Data items:
----

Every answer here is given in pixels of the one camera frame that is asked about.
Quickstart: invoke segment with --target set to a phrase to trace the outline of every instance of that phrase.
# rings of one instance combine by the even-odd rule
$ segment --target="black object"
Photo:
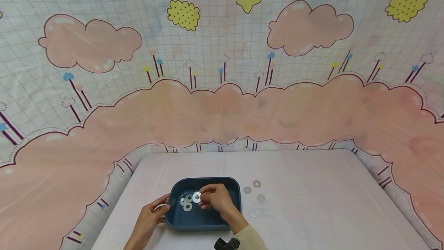
[[[223,239],[217,239],[216,244],[214,244],[214,249],[216,250],[237,250],[239,248],[240,242],[236,238],[232,238],[230,242],[226,243]]]

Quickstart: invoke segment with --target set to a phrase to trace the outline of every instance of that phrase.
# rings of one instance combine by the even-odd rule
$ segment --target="blue plastic tray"
[[[242,211],[241,190],[235,179],[231,177],[195,177],[180,180],[173,186],[168,201],[171,208],[165,215],[166,223],[179,231],[230,230],[227,222],[215,209],[201,209],[197,203],[192,202],[192,209],[185,212],[183,206],[179,204],[181,198],[199,191],[210,183],[223,183],[230,193],[234,206]]]

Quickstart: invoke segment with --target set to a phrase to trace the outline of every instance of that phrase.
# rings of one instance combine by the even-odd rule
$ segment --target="hand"
[[[202,209],[213,207],[220,212],[221,217],[225,220],[236,235],[243,228],[248,226],[248,222],[242,214],[234,206],[227,188],[222,183],[212,183],[202,187],[199,192],[201,201],[198,203]]]
[[[168,202],[169,196],[170,194],[163,195],[141,209],[133,233],[124,250],[141,250],[148,244],[156,225],[165,223],[163,216],[169,211],[170,206],[164,204]]]

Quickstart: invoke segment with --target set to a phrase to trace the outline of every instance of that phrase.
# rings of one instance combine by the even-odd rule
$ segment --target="cloth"
[[[251,225],[243,228],[234,238],[240,242],[238,250],[268,250],[259,233]]]

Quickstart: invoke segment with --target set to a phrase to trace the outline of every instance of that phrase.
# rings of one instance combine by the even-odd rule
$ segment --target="printed fabric backdrop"
[[[149,153],[343,148],[443,249],[443,22],[444,0],[0,0],[2,246],[91,249]]]

----

Nothing but an exact copy of the data, without pictures, should be returned.

Every answer here is given in pixels of the one camera frame that is asked about.
Quickstart: invoke segment with --target set to a phrase to trace the outline of every instance of that phrase.
# rings of one instance combine by the even-odd rule
$ segment --target="black object"
Photo:
[[[223,239],[217,239],[216,244],[214,244],[214,249],[216,250],[237,250],[239,248],[240,242],[236,238],[232,238],[230,242],[226,243]]]

Quickstart: invoke segment with --target set to a phrase to trace the outline of every instance of that phrase.
# rings of one instance combine by the even-odd rule
$ segment --target="blue plastic tray"
[[[242,211],[241,190],[235,179],[231,177],[195,177],[180,180],[173,186],[168,201],[171,208],[165,215],[166,223],[179,231],[230,230],[227,222],[215,209],[201,209],[197,203],[192,202],[192,209],[185,212],[183,206],[179,204],[181,198],[199,191],[210,183],[223,183],[230,193],[234,206]]]

Quickstart: invoke segment with --target set to a phrase to trace the outline of every instance of that phrase.
# rings of one instance combine by the even-odd rule
$ segment --target="hand"
[[[202,209],[213,207],[220,212],[221,217],[225,220],[236,235],[243,228],[248,226],[248,222],[242,214],[234,206],[227,188],[222,183],[212,183],[202,187],[199,192],[201,201],[198,203]]]
[[[168,202],[169,196],[170,194],[163,195],[141,209],[133,233],[124,250],[141,250],[148,244],[156,225],[165,223],[163,216],[169,211],[170,206],[164,204]]]

Quickstart: invoke segment with --target set to a phrase to trace the outline of every instance of that phrase.
# rings of one instance combine by the even-odd rule
$ segment --target="cloth"
[[[251,225],[243,228],[234,238],[240,242],[238,250],[268,250],[259,233]]]

Quickstart: invoke segment with --target set to a phrase to trace the outline of every instance of that phrase.
# rings of one instance combine by the even-odd rule
$ segment --target="printed fabric backdrop"
[[[149,153],[343,148],[443,249],[443,22],[444,0],[0,0],[2,246],[91,249]]]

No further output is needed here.